The bi-annual National Sales Convention, held May 4 to 7 at the JW Marriott Desert Springs Resort in Palm Desert, Calif., for more than 1,000 attendees, began “flawlessly,” Roach recalls.

But, in what was to become a national news event, things went awry on Saturday, May 6, when two attendees who participated in an aerial tram tour of the San Jacinto Mountains failed to return with the rest of the tour group.

Roach used an outside tour company, West Coast Transportation and Events, which she subcontracted through her destination management company to provide all ground transportation for the meeting as well as group activities for that Saturday afternoon. West Coast registered the 43 attendees who elected to go on the Palm Springs Aerial Tramway. Accordingly, Roach did not receive the final attendee list for the excursion — and she was not informed that Dallas-based financial advisor Brandon Day, 28, and his guest Gina Allen, 24, did not come back with the rest of the group.

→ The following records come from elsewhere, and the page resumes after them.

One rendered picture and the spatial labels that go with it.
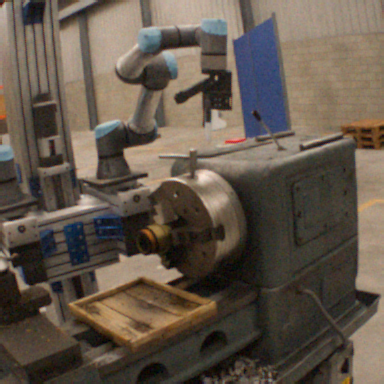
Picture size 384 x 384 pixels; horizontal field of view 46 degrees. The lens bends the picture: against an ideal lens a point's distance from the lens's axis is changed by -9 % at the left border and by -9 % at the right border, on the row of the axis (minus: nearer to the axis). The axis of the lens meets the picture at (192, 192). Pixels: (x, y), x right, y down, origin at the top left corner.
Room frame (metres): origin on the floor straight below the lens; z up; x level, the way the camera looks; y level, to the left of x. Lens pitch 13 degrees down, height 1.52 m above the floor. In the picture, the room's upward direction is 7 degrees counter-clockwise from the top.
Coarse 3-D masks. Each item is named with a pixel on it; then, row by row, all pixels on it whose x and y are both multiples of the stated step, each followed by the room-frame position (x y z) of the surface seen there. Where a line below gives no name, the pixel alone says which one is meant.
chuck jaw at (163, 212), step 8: (152, 192) 1.47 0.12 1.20; (160, 192) 1.48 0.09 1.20; (152, 200) 1.47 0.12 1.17; (160, 200) 1.46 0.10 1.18; (168, 200) 1.47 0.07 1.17; (152, 208) 1.44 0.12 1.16; (160, 208) 1.44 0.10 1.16; (168, 208) 1.45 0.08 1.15; (152, 216) 1.45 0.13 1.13; (160, 216) 1.42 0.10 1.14; (168, 216) 1.43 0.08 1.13; (176, 216) 1.45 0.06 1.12; (168, 224) 1.45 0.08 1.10
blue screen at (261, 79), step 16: (272, 16) 6.23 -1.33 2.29; (256, 32) 7.55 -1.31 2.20; (272, 32) 6.42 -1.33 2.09; (240, 48) 9.40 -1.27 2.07; (256, 48) 7.75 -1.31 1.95; (272, 48) 6.58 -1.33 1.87; (240, 64) 9.70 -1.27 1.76; (256, 64) 7.96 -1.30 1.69; (272, 64) 6.73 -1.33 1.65; (240, 80) 10.00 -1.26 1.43; (256, 80) 8.16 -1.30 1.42; (272, 80) 6.88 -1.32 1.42; (240, 96) 10.28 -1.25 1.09; (256, 96) 8.34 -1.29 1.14; (272, 96) 7.03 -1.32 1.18; (272, 112) 7.17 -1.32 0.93; (288, 112) 6.22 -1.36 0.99; (256, 128) 8.79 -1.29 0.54; (272, 128) 7.32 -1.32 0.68; (288, 128) 6.22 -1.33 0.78
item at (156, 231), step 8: (152, 224) 1.41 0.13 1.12; (160, 224) 1.38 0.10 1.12; (144, 232) 1.35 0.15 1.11; (152, 232) 1.36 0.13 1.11; (160, 232) 1.36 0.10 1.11; (136, 240) 1.38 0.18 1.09; (144, 240) 1.40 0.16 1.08; (152, 240) 1.34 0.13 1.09; (160, 240) 1.35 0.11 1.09; (168, 240) 1.36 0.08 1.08; (144, 248) 1.38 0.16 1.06; (152, 248) 1.33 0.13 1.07; (160, 248) 1.35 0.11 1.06; (168, 248) 1.36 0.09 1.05
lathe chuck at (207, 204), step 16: (176, 192) 1.44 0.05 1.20; (192, 192) 1.39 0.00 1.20; (208, 192) 1.39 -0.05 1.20; (224, 192) 1.41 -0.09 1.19; (176, 208) 1.45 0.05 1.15; (192, 208) 1.39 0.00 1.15; (208, 208) 1.35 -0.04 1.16; (224, 208) 1.37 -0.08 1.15; (176, 224) 1.50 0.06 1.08; (192, 224) 1.40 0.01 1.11; (208, 224) 1.35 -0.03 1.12; (224, 224) 1.35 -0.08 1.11; (224, 240) 1.34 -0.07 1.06; (192, 256) 1.42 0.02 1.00; (208, 256) 1.36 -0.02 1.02; (224, 256) 1.36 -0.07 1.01; (192, 272) 1.42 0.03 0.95; (208, 272) 1.37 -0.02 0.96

The aerial tram climbs to an elevation of more than 8,500 feet, where at Mountain Station passengers can visit Mount San Jacinto State Park Visitor Center, a restaurant, gift shop, and snack bar while enjoying spectacular views of the desert below. Visitors can also access nearby hiking trails.

“It turns out they wandered off the trail,” Roach says. “And within 45 minutes they knew they were lost. Brandon and Gina continued wandering down the mountain hoping they would eventually find their way back to the trail, but that turned out to be the wrong move.”

Through a variety of circumstances, Roach didn't learn about the missing attendees until two days later. The tour guide had figured Day and Allen were simply running late, and would catch other transportation back. The 41 other attendees were eager to hustle to the hotel to get ready for the final night's dinner, and didn't want to wait for the two wayward hikers. The tour guide did note that Day and Allen hadn't returned with the group, but left that message with her supervisor who didn't see it until the following Monday morning. And none of the other attendees let on to Roach that they had returned from the tour without Day and Allen.

“It gets even more bizarre,” says Roach. Because the final dinner didn't have assigned seating, no one noticed Day and Allen were missing. And the next morning — the end of the meeting and occasion for a mass check-out — hotel staff inexplicably recorded that Day and Allen had checked out, even though their belongings were still in their room.

It wasn't until Monday morning, when Allen's sister Beth, who works in the same office with her, became concerned that she hadn't shown up for work, that a missing-person's report was filed. A full search and rescue operation was up and running that afternoon.

The story does have a happy ending. Day and Allen wandered into Tahquitz Canyon, from which it's almost impossible to hike out. But, in another bizarre twist, they happened upon the abandoned camp of John Donovan, a hiker who had disappeared in the mountains a year previously. Using matches from Donovan's backpack, Day eventually built a fire big enough to draw the attention of rescuers. They were pulled out of the mountains on Tuesday morning, May 9, three days after they first went missing.

There was also one other unexpected outcome to their ordeal. On June 4, searchers, acting on the fact that Day and Allen had come across John Donovan's camp, found his remains in the Tahquitz Canyon area.

The lessons for Roach? Standard operating procedures have changed. “It's a wake-up call,” she says. “You can't always trust that the people you hire and work with are going to do their jobs.” She says that a Securian home office executive, equipped with a walkie-talkie or cellphone, will participate in every excursion, making sure attendees are accounted for throughout the activity.

Roach's advice to fellow planners: “Even though you have safeguards in place and do the best of planning, things happen,” she stresses. “Question everything, even if you think you don't have a question to ask.”